Goal of the exercise: Restate word for word the entries below, starting at the line with "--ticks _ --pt" and ending at the line with "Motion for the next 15". Keep both end lines and omit the pictures.
Data supplied Block Start
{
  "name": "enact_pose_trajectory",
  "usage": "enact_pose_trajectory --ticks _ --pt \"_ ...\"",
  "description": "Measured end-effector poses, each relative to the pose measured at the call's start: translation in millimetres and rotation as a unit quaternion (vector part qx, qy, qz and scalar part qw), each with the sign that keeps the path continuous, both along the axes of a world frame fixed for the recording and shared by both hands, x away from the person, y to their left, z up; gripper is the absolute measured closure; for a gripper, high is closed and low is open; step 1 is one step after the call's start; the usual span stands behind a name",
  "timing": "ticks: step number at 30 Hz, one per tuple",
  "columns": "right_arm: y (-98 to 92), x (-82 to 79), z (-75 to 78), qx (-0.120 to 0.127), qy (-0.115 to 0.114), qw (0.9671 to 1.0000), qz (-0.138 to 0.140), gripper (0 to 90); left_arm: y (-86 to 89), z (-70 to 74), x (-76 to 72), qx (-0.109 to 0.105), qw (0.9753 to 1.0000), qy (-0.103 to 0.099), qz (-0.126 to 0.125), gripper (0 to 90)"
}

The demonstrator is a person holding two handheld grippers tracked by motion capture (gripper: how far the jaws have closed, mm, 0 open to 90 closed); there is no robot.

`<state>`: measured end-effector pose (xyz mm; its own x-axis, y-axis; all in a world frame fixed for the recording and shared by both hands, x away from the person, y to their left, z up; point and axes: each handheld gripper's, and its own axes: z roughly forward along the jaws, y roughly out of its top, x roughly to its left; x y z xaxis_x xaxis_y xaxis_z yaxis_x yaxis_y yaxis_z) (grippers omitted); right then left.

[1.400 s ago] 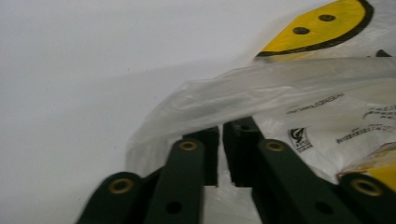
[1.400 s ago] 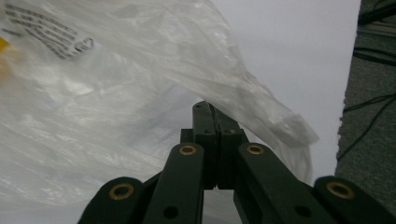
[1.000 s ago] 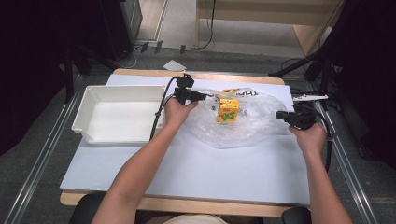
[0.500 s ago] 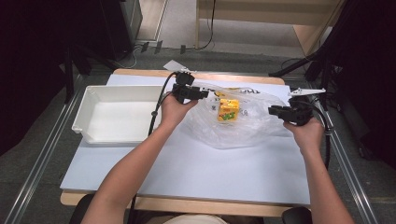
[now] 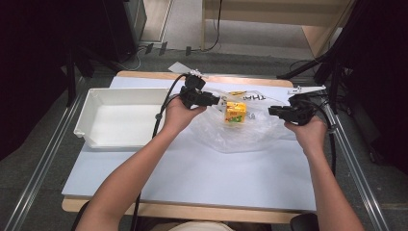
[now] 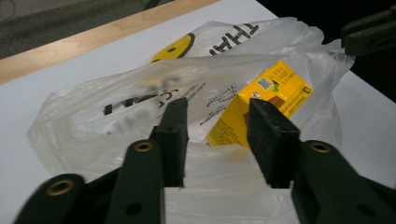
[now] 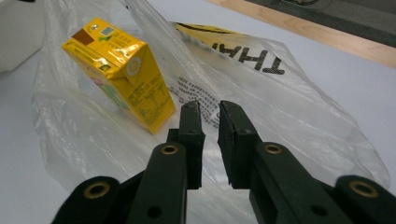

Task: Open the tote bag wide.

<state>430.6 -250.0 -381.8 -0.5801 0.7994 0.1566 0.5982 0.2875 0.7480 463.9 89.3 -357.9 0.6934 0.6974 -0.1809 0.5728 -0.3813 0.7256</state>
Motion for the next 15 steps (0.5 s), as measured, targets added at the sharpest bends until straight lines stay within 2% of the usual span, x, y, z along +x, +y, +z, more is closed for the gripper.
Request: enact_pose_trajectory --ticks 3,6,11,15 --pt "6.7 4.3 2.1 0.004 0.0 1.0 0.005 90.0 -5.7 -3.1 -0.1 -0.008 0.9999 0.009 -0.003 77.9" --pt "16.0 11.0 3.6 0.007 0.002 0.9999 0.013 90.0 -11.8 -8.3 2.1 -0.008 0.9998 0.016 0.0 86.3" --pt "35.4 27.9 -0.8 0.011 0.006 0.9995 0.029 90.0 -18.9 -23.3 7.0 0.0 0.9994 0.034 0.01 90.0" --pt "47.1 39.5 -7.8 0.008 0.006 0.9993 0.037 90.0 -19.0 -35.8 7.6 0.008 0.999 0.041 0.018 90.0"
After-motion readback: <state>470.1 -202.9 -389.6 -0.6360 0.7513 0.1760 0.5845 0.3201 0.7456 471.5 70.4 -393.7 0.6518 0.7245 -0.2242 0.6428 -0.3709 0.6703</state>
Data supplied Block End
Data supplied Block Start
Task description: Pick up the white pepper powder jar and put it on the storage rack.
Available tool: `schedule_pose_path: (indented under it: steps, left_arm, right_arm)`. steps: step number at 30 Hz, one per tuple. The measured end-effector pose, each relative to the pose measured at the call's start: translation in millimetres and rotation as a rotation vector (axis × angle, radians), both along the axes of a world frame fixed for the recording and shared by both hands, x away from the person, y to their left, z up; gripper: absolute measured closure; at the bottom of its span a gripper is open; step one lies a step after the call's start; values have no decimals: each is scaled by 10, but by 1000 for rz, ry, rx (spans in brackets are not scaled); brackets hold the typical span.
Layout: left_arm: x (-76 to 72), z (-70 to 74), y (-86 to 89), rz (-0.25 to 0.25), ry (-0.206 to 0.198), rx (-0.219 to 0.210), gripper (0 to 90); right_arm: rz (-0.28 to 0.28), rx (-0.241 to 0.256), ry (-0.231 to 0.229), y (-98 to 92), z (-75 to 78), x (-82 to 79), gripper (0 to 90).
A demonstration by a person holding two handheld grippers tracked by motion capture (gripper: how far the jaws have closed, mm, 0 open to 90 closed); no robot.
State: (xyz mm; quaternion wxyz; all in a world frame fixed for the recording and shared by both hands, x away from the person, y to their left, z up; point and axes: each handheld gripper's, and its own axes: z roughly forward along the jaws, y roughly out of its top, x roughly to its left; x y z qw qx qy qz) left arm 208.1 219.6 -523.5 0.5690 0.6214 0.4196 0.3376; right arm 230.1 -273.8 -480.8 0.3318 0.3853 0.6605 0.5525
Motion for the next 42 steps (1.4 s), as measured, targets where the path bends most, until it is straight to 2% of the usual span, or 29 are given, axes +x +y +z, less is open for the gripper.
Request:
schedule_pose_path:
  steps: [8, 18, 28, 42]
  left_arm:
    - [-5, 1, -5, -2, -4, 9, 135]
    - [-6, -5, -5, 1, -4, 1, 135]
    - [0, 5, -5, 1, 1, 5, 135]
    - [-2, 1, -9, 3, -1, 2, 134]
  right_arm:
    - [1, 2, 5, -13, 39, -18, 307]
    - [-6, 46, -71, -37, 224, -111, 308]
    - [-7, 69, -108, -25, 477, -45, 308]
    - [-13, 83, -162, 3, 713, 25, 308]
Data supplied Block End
Expected output:
  "usage": "enact_pose_trajectory --ticks _ --pt \"_ ...\"",
  "description": "Measured end-effector poses, each relative to the pose measured at the call's start: translation in millimetres and rotation as a unit quaternion (vector part qx, qy, qz and scalar part qw), each with the sign that keeps the path continuous, both along the axes of a world frame fixed for the recording and shared by both hands, x away from the person, y to their left, z up; gripper is the absolute measured closure; for a gripper, high is closed and low is open; step 1 is one step after the call's start; the usual span stands behind a name",
  "timing": "ticks: step number at 30 Hz, one per tuple",
  "columns": "right_arm: y (-98 to 92), x (-82 to 79), z (-75 to 78), qx (-0.120 to 0.127), qy (-0.115 to 0.114), qw (0.9671 to 1.0000), qz (-0.138 to 0.140), gripper (0 to 90); left_arm: y (-86 to 89), z (-70 to 74), x (-76 to 72), qx (-0.109 to 0.105), qw (0.9753 to 1.0000), qy (-0.103 to 0.099), qz (-0.126 to 0.125), gripper (0 to 90)"
}

The demonstrator is a person holding two handheld grippers tracked by motion capture (gripper: how far the jaws have closed, mm, 0 open to 90 closed); there is no robot.

`<state>`: measured end-effector pose (xyz mm; its own x-axis, y-axis; all in a world frame fixed for the recording and shared by both hands, x away from the person, y to their left, z up; point and axes: each handheld gripper's, and its own axes: z roughly forward along the jaws, y roughly out of its top, x roughly to its left; x y z xaxis_x xaxis_y xaxis_z yaxis_x yaxis_y yaxis_z) (grippers omitted); right then left.

[1.400 s ago] 
[1.400 s ago] 
[1.000 s ago] 
[0.500 s ago] 
[now] 
[now] 
[now] 

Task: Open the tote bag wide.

<state>430.6 -250.0 -381.8 -0.5801 0.7994 0.1566 0.5982 0.2875 0.7480 463.9 89.3 -357.9 0.6934 0.6974 -0.1809 0.5728 -0.3813 0.7256</state>
Motion for the next 15 steps (0.5 s), as measured, targets added at the sharpest bends until straight lines stay within 2% of the usual span, x, y, z along +x, +y, +z, more is closed for the gripper.

With that, the exercise is finished.